WORK INSTRUCTION:
All of the data goes into your copy exactly as written. Images do not.

%%

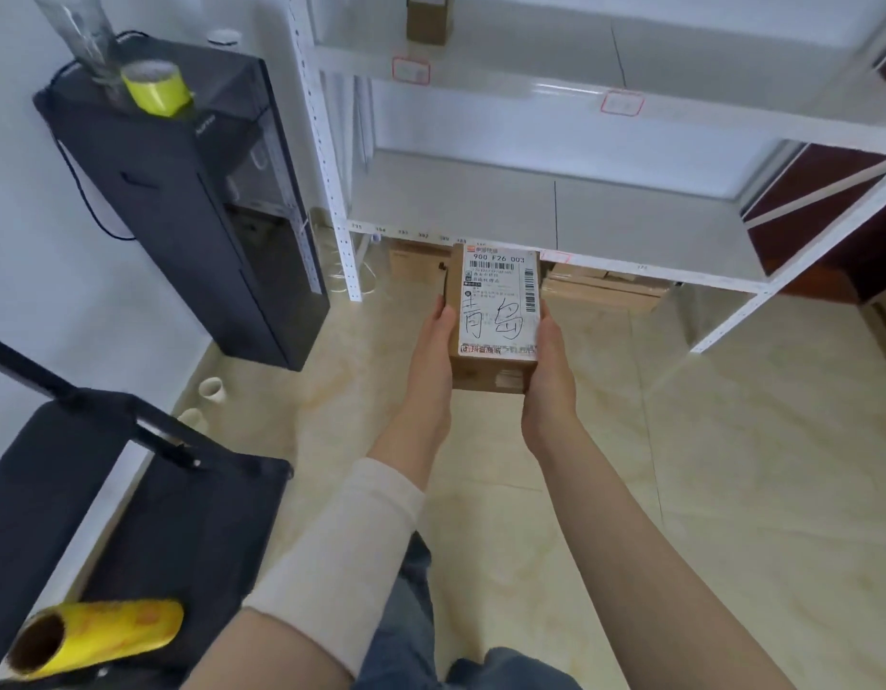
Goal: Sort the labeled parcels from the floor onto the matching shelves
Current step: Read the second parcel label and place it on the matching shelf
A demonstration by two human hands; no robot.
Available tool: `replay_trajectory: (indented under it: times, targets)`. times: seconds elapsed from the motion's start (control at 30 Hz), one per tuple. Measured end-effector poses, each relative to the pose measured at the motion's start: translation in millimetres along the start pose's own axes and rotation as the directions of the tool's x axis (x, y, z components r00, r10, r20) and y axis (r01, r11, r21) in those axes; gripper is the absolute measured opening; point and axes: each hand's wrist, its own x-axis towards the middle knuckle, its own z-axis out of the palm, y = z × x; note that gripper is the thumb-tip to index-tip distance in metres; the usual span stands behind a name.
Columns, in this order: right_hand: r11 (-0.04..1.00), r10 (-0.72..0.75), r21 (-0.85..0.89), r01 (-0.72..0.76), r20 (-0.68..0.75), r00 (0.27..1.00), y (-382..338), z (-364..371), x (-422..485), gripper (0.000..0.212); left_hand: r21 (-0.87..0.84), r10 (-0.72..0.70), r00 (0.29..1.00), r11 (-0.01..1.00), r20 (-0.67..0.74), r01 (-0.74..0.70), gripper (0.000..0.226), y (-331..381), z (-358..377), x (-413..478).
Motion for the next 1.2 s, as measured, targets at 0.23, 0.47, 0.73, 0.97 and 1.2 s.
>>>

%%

FINISHED TASK:
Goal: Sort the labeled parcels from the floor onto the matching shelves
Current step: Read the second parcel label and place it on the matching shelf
A demonstration by two human hands; no robot.
Available tool: `replay_trajectory: (indented under it: times, targets)`. times: seconds elapsed from the motion's start (control at 30 Hz), one per tuple. Measured end-effector poses, each relative to the pose measured at the motion's start: translation in millimetres along the start pose's own axes and rotation as the directions of the tool's x axis (x, y, z components r00, r10, r20) and y axis (r01, r11, r21) in those axes; gripper is the absolute measured opening; point and axes: each hand's wrist, its own x-axis towards the middle knuckle, its own z-axis out of the palm, y = z × x; note that gripper is the thumb-tip to index-tip distance in metres; the usual span stands behind a name.
Columns, in this order: right_hand: r11 (-0.04..1.00), r10 (-0.72..0.75), r21 (-0.85..0.89), r01 (-0.72..0.76), r20 (-0.68..0.75), r00 (0.27..1.00), y (-382..338), z (-364..371), x (-422..485), gripper (0.000..0.212); left_hand: r21 (-0.87..0.84), r10 (-0.72..0.70), r00 (0.29..1.00), r11 (-0.01..1.00), r20 (-0.67..0.74), r01 (-0.74..0.70), gripper (0.000..0.226), y (-331..381), z (-358..377), x (-413..478).
Motion for the next 1.2 s, as measured, targets at 0.23, 0.47, 0.73, 0.97 and 1.2 s.
>>>

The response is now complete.